Check these common causes:

  1. Asset Loading: Use local assets instead of S3

  2. Memory Constraints: Increase Docker memory allocation

  3. LLM Endpoint: Verify LLM service is responding quickly

# Test LLM endpoint response time
time curl -H "Authorization: Bearer ${NVIDIA_API_KEY}" \
  https://integrate.api.nvidia.com/v1/models

# Monitor container performance
docker stats data-designer --no-stream

High Memory Usage#

# Check memory usage patterns
docker stats --format "table {{.Container}}\t{{.CPUPerc}}\t{{.MemUsage}}\t{{.MemPerc}}"

# Review container resource limits
docker inspect data-designer | grep -A 5 "Memory"

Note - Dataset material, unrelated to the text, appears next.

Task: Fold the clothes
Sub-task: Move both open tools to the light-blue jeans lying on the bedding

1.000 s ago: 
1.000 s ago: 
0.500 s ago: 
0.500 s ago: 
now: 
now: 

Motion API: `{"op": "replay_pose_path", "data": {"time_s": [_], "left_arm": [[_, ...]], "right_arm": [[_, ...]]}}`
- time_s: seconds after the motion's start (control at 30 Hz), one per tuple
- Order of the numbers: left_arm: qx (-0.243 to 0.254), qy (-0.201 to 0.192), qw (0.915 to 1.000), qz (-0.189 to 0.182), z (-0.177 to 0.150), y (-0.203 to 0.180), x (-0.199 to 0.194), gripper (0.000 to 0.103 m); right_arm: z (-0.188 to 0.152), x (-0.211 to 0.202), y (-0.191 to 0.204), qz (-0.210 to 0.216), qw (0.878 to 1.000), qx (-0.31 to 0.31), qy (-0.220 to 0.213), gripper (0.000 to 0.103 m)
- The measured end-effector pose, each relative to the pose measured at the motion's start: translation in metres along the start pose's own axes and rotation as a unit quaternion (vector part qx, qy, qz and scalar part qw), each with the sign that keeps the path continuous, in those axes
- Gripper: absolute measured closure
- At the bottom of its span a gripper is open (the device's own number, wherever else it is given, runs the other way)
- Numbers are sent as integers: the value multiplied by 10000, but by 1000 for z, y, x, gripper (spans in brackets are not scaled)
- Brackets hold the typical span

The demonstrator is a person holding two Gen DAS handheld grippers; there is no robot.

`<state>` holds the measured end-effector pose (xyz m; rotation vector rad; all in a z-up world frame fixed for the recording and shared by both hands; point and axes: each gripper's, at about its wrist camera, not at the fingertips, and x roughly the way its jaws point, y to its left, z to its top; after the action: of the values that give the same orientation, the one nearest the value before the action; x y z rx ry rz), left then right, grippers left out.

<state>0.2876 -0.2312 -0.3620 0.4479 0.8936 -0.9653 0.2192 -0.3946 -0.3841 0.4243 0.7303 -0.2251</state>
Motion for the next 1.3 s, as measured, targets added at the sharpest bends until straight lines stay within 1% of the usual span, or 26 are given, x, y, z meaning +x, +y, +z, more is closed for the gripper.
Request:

Service Connectivity Issues#

Health Check Failures#

# Test health endpoint
curl -v http://localhost:8000/health

# Check if service is listening
netstat -tlnp | grep 8000

# Verify container is running
docker ps | grep data-designer

API Endpoint Issues#

# Test API endpoints
curl -X POST http://localhost:8000/v1beta1/data-designer/preview \
  -H "Content-Type: application/json" \
  -d '{"config": {"columns": [{"name": "test", "type": "name"}]}}'

# Check API documentation
curl http://localhost:8000/docs

Data Issues#

Generation Failures#

Check logs for specific errors:

docker-compose logs data-designer | grep -A 5 -B 5 "error\|exception\|failed"

Common causes:

  • Invalid column configurations

  • LLM endpoint unavailable

  • Insufficient disk space for artifacts

Asset File Issues#

# Verify asset files are accessible
docker exec -it data-designer ls -la /app/data/data-designer/datasets/

# Check file permissions
docker exec -it data-designer stat /app/data/data-designer/datasets/*.parquet

# Test asset loading manually
docker exec -it data-designer python -c "
import pandas as pd
df = pd.read_parquet('/app/data/data-designer/datasets/personal_details_streaming_1m.parquet')
print(f'Loaded {len(df)} records')
"

Limitations and Known Issues#

  • Development Use: Docker Compose deployment is recommended for development and testing, not production

  • Single Node: This setup runs on a single machine without high availability

  • Storage: Artifacts are stored locally; consider backup strategies for important data

  • Scalability: Limited horizontal scaling compared to Kubernetes deployments

  • Security: Default configuration may not meet production security requirements

For production deployments, consider using Kubernetes with proper ingress, storage classes, and security configurations.